───── DATA TO USE
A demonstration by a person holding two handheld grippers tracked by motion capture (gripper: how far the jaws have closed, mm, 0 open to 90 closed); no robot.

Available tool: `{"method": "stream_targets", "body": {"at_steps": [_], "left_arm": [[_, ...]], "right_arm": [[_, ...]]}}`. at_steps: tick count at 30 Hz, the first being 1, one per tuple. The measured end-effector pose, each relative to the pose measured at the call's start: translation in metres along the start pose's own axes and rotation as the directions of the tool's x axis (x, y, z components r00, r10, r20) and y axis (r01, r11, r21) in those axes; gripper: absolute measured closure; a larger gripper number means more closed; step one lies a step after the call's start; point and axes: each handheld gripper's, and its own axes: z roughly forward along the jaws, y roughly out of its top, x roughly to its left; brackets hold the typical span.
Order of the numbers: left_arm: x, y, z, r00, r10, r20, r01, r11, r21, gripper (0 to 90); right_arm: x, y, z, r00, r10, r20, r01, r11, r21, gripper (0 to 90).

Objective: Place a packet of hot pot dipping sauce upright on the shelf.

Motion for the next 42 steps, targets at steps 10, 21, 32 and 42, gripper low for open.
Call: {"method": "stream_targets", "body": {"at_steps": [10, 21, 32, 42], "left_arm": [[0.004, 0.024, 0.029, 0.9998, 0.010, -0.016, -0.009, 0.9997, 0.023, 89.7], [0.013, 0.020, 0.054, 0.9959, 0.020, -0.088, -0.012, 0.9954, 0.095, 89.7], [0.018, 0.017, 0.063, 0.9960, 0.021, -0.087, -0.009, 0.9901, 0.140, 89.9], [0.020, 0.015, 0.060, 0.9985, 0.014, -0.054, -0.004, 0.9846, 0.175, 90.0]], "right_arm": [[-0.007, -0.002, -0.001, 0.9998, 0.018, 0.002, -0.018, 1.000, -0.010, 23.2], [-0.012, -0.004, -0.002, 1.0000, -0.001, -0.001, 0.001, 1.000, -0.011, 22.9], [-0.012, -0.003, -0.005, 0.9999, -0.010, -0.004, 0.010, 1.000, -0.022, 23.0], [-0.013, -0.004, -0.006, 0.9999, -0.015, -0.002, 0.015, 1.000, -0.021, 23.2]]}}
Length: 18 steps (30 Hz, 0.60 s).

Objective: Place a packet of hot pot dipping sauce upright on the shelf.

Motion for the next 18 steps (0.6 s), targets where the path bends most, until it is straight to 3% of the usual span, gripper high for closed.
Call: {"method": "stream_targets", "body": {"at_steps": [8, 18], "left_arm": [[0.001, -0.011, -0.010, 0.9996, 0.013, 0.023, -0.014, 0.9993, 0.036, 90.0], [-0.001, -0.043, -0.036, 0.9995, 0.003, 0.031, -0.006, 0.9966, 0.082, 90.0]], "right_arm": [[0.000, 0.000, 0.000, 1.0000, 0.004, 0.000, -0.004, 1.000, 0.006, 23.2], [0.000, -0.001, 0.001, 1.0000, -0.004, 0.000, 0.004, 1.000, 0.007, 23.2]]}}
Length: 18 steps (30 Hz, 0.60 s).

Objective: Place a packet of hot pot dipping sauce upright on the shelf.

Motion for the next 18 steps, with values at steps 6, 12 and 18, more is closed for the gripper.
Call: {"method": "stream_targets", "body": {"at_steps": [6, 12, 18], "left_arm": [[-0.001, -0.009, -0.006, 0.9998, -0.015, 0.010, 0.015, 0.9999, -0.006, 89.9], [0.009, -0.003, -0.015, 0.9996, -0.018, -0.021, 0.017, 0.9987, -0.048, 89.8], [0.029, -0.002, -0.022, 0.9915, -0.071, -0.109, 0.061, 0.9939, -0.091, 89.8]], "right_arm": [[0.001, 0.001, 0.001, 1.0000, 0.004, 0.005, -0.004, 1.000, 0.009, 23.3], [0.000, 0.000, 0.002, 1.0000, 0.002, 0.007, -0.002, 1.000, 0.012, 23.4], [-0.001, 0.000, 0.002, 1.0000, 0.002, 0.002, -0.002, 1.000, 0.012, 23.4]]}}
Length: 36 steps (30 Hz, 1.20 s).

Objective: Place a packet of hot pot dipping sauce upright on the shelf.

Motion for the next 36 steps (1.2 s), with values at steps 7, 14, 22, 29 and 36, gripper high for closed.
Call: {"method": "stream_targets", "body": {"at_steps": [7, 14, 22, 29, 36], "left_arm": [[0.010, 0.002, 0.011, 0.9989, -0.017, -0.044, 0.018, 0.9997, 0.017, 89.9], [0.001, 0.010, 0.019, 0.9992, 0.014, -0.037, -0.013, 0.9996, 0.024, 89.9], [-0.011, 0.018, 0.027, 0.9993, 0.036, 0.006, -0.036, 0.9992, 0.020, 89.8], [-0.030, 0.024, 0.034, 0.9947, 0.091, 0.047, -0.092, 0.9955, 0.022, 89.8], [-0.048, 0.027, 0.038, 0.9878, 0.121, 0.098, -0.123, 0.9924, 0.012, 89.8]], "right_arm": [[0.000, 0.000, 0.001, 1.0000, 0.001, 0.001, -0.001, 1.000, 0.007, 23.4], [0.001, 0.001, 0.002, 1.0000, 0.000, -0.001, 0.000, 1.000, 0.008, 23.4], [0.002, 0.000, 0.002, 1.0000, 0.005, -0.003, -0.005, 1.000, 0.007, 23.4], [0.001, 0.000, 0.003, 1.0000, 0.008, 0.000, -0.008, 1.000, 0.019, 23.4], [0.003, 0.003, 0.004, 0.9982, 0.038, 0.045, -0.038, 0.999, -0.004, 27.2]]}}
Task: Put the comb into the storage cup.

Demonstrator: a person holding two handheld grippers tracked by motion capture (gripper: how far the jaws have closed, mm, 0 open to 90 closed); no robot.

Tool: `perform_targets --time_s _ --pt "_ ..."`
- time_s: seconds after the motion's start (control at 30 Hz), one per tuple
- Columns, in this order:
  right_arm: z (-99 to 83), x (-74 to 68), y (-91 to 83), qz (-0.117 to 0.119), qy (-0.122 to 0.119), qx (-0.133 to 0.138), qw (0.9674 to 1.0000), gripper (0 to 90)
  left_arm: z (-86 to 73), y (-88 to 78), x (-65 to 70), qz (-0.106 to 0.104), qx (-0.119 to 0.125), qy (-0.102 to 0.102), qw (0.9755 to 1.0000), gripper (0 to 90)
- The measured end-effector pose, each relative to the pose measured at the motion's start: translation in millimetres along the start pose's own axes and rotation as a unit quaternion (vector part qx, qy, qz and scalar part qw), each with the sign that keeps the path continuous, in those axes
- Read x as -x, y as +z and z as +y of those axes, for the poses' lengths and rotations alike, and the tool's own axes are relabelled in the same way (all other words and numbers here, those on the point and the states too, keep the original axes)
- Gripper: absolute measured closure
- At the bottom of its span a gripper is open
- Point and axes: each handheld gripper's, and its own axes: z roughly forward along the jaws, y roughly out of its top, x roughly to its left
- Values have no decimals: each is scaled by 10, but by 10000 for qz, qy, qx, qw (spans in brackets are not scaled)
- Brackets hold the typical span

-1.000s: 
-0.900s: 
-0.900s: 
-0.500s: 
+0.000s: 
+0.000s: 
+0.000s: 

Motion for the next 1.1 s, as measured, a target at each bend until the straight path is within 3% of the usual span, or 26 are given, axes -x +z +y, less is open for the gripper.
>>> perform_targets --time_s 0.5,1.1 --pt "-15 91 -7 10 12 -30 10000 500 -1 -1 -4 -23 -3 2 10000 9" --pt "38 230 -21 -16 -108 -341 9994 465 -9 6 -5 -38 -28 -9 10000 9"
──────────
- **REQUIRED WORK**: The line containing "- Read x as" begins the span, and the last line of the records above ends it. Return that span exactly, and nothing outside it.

- **SOLUTION TO THE PROBLEM**:
- Read x as -x, y as +z and z as +y of those axes, for the poses' lengths and rotations alike, and the tool's own axes are relabelled in the same way (all other words and numbers here, those on the point and the states too, keep the original axes)
- Gripper: absolute measured closure
- At the bottom of its span a gripper is open
- Point and axes: each handheld gripper's, and its own axes: z roughly forward along the jaws, y roughly out of its top, x roughly to its left
- Values have no decimals: each is scaled by 10, but by 10000 for qz, qy, qx, qw (spans in brackets are not scaled)
- Brackets hold the typical span

-1.000s: 
-0.900s: 
-0.900s: 
-0.500s: 
+0.000s: 
+0.000s: 
+0.000s: 

Motion for the next 1.1 s, as measured, a target at each bend until the straight path is within 3% of the usual span, or 26 are given, axes -x +z +y, less is open for the gripper.
>>> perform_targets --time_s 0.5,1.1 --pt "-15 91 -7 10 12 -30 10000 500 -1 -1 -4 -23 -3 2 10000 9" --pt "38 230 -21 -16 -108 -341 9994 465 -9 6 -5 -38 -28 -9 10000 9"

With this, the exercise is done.